Detailed attack vectors

Let us put these to practice by documenting a vulnerability in detail from our good old friend bWAPP, which simply gives us a cryptic message:

Page with mysterious message
Figure 1. A mysterious message

No matter how dumb it might seem, this is the first thing we need to document: how the page, app or whatever we’re testing works at the moment we tested it. We might use a separate "Normal use case" scenario as we did before.
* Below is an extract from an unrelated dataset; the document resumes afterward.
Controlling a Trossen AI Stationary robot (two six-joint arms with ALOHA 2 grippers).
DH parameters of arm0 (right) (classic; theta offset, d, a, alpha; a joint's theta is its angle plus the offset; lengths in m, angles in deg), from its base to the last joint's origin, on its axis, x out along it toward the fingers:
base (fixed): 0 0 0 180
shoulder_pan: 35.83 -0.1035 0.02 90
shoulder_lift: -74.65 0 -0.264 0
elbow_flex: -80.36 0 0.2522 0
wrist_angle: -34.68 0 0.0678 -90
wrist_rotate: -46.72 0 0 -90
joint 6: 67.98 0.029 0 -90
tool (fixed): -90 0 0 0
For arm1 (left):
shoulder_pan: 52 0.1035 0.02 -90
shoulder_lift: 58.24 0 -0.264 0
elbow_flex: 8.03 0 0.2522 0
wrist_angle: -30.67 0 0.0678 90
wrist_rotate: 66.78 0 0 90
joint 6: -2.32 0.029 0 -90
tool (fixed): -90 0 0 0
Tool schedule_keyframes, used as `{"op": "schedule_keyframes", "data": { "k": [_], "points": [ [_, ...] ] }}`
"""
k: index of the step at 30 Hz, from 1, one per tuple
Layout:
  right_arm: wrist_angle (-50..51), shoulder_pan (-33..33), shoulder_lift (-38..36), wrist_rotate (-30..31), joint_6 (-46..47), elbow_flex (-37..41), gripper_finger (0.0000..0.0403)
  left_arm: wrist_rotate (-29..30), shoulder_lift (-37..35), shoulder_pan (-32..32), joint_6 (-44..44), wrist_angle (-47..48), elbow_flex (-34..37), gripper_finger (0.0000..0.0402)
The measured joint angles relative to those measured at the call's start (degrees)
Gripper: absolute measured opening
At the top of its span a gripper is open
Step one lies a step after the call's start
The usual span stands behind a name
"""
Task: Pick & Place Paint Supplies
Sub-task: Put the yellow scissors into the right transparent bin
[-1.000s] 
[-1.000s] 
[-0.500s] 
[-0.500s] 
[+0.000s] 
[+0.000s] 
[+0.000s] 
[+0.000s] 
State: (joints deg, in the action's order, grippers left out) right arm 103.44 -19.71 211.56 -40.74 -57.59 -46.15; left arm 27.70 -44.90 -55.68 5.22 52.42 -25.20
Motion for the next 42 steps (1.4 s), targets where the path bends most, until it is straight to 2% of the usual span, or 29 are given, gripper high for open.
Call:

Or we can just plug that behavior right into the Background. This must also include, in detail, everything needed to run the app. Our target bWAPP is a PHP web server; Maybe you’re running it inside a bee-box virtual machine? Or did you set up the LAMP server yourself? On what operating system? All of this must be in the background, in order to allow reproducibility.

I, for one, am running bWAPP inside a Docker container made by raesene, so let there be a record of that in our attack feature:

    Given I am running Manjaro GNU/Linux kernel 4.9.86
    And I am running bWAPP 2.2 in Docker container raesene/bwapp:
    ubuntu 14.04 LTS, kernel=host(4.9), MySQL 5.5, Apache 2.4.7, PHP 5.5
    Given a PHP site showing a message:
    URL: bwapp/directory_traversal1.php?page=message.txt
    Message: Try to climb higher Spidy...
    Evidence: default-file.png

All programs and versions are explicitly listed, plus the URL and field where the vulnerability was found. Note how we can refere to external evidence files, too.

Dynamic detection and exploitation

Now, the cryptic message in the page might be trying to tell us something. Where can we climb? As it turns out, anywhere. The next hint is in the URL. The page takes a GET parameter page=message.txt. So the file message.txt is a simple text file that contains the words above, and what the page does is display it. What if we change it to another text file? Let’s try /commandi.php.

Screenshot of abused page
Figure 2. Abusing the website

Notice two things here: first, the PHP code and text commentaries are shown. Hence we could theoretically access the PHP source of any page in this server. Second, the HTML part is actually rendered in the browser, which could lead to a XSS or CSRF attack.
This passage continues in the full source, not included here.